## Exercise requirements:
The output should be the listing below, limited to the lines from the one with "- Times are" through the one with "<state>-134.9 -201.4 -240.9", exact and without pictures.

## Source material:
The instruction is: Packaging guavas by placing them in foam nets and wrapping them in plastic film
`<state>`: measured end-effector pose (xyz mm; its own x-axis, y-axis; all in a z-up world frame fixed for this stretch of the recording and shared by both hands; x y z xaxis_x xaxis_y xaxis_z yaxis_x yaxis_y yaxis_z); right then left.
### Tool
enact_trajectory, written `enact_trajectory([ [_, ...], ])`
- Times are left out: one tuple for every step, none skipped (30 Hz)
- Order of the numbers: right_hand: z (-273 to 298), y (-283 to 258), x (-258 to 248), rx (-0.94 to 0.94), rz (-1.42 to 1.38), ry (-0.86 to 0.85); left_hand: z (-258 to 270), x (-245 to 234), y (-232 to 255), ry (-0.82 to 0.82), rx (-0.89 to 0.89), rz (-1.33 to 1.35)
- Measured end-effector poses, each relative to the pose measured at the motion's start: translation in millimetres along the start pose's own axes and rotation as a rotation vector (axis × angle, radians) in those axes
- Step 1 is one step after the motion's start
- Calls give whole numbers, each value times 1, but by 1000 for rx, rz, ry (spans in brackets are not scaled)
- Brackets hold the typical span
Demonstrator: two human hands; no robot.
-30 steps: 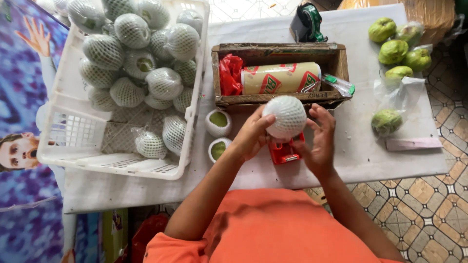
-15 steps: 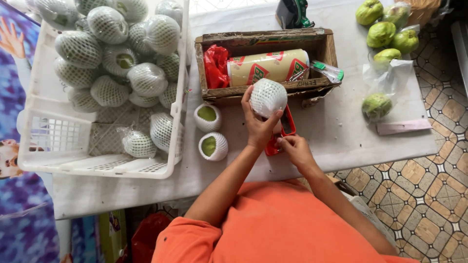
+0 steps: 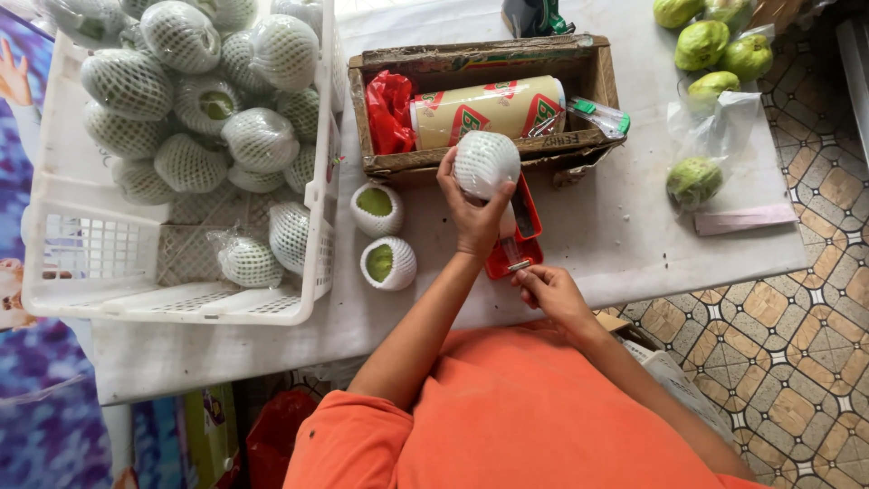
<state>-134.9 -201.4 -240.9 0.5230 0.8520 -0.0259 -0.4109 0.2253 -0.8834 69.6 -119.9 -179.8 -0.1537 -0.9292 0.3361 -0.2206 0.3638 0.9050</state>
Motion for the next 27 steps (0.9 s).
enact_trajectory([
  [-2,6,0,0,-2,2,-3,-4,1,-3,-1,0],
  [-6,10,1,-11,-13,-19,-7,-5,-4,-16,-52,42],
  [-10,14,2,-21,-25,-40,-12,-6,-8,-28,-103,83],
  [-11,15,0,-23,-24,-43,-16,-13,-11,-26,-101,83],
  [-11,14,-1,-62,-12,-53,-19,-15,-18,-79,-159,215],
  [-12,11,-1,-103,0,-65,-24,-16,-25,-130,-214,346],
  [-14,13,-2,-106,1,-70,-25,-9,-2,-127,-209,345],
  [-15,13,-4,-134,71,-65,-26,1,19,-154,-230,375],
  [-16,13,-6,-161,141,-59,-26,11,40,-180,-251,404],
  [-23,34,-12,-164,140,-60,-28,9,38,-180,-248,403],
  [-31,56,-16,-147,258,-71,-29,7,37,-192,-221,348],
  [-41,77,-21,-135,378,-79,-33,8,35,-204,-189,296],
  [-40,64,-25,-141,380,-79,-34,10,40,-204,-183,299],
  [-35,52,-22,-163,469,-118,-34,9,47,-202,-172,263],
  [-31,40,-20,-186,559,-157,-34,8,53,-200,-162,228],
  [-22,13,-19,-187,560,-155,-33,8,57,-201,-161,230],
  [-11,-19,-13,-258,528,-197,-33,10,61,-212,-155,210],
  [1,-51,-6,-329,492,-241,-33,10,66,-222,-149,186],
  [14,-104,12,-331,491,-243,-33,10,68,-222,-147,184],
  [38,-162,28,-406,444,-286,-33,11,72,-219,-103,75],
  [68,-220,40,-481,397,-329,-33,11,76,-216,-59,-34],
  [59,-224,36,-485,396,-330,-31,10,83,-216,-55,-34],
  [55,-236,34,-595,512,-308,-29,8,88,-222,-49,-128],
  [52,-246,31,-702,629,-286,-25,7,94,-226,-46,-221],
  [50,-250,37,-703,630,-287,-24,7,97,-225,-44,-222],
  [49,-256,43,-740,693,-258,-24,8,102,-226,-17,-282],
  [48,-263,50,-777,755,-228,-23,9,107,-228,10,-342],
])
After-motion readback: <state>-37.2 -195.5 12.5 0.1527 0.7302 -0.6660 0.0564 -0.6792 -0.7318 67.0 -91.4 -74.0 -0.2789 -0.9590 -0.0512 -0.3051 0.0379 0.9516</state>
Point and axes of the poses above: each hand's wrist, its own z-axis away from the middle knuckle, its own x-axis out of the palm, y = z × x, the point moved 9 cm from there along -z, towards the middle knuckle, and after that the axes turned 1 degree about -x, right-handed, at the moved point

## Written response:
- Times are left out: one tuple for every step, none skipped (30 Hz)
- Order of the numbers: right_hand: z (-273 to 298), y (-283 to 258), x (-258 to 248), rx (-0.94 to 0.94), rz (-1.42 to 1.38), ry (-0.86 to 0.85); left_hand: z (-258 to 270), x (-245 to 234), y (-232 to 255), ry (-0.82 to 0.82), rx (-0.89 to 0.89), rz (-1.33 to 1.35)
- Measured end-effector poses, each relative to the pose measured at the motion's start: translation in millimetres along the start pose's own axes and rotation as a rotation vector (axis × angle, radians) in those axes
- Step 1 is one step after the motion's start
- Calls give whole numbers, each value times 1, but by 1000 for rx, rz, ry (spans in brackets are not scaled)
- Brackets hold the typical span
Demonstrator: two human hands; no robot.
-30 steps: 
-15 steps: 
+0 steps: 
<state>-134.9 -201.4 -240.9 0.5230 0.8520 -0.0259 -0.4109 0.2253 -0.8834 69.6 -119.9 -179.8 -0.1537 -0.9292 0.3361 -0.2206 0.3638 0.9050</state>

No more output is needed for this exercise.